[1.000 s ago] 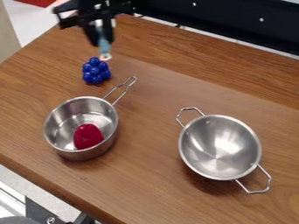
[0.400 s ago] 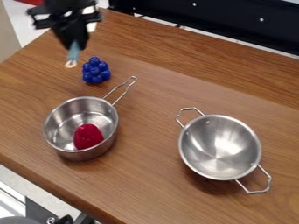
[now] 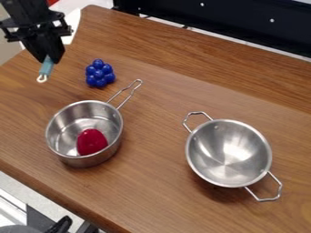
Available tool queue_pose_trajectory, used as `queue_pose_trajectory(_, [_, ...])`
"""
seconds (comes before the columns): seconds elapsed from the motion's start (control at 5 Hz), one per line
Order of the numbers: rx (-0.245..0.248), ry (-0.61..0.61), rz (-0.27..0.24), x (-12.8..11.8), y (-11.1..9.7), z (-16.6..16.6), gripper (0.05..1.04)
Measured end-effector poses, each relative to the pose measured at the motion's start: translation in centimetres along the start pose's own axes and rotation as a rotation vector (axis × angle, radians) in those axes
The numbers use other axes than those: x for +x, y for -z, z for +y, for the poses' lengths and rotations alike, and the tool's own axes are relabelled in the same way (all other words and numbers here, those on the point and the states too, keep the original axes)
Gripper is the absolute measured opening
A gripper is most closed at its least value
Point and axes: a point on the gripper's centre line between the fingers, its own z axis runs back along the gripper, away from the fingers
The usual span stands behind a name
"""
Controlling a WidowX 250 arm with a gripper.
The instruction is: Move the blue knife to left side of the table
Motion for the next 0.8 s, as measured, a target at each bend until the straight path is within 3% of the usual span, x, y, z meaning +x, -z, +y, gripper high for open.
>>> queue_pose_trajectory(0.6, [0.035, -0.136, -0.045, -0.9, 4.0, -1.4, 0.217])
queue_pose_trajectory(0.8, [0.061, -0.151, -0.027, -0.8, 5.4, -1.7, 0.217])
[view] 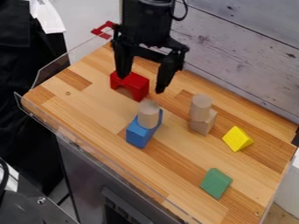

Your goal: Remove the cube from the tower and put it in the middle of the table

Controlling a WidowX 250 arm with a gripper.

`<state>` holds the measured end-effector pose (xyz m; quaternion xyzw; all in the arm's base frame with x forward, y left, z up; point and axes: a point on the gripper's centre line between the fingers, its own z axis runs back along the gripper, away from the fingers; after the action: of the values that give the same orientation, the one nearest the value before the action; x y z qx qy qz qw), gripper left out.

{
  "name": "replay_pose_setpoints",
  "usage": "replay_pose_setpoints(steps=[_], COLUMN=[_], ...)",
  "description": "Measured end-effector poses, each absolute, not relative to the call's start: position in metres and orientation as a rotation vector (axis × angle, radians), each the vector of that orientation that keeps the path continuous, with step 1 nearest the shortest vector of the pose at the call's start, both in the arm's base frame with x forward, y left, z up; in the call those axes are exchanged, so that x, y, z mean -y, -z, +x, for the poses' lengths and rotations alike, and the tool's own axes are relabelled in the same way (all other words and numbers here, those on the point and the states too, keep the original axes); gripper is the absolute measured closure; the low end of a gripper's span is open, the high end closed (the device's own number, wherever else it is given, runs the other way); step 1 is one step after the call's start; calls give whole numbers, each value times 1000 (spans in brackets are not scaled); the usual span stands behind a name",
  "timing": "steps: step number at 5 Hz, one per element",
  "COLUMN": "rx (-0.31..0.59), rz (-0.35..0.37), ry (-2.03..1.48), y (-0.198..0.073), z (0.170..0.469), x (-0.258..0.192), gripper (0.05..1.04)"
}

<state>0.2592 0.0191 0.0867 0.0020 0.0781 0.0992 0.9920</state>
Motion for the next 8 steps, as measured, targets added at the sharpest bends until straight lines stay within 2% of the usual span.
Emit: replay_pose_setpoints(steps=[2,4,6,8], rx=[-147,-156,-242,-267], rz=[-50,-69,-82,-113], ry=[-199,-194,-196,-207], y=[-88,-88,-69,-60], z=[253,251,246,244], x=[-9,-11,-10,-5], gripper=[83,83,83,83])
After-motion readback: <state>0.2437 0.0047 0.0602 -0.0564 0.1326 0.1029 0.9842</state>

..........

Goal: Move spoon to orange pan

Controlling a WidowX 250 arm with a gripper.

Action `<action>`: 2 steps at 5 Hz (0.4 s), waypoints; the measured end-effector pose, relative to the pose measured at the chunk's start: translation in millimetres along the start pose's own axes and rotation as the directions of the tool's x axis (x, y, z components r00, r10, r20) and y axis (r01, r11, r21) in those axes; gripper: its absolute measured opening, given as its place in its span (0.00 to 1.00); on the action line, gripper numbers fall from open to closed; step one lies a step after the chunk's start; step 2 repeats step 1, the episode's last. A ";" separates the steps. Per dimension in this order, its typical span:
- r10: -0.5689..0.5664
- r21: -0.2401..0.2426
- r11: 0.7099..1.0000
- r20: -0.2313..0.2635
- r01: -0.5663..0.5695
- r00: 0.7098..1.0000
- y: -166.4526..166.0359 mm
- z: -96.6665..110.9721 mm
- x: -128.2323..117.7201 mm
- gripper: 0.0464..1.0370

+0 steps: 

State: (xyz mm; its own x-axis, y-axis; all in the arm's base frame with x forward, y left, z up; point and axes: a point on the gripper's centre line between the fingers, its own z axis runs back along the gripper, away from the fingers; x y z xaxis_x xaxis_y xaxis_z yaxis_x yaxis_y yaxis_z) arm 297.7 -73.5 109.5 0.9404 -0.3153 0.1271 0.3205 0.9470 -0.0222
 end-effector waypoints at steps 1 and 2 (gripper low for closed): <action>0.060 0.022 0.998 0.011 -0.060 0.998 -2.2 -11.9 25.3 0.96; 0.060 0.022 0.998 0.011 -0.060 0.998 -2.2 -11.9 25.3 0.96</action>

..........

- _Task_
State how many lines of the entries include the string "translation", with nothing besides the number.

- _Your response_
2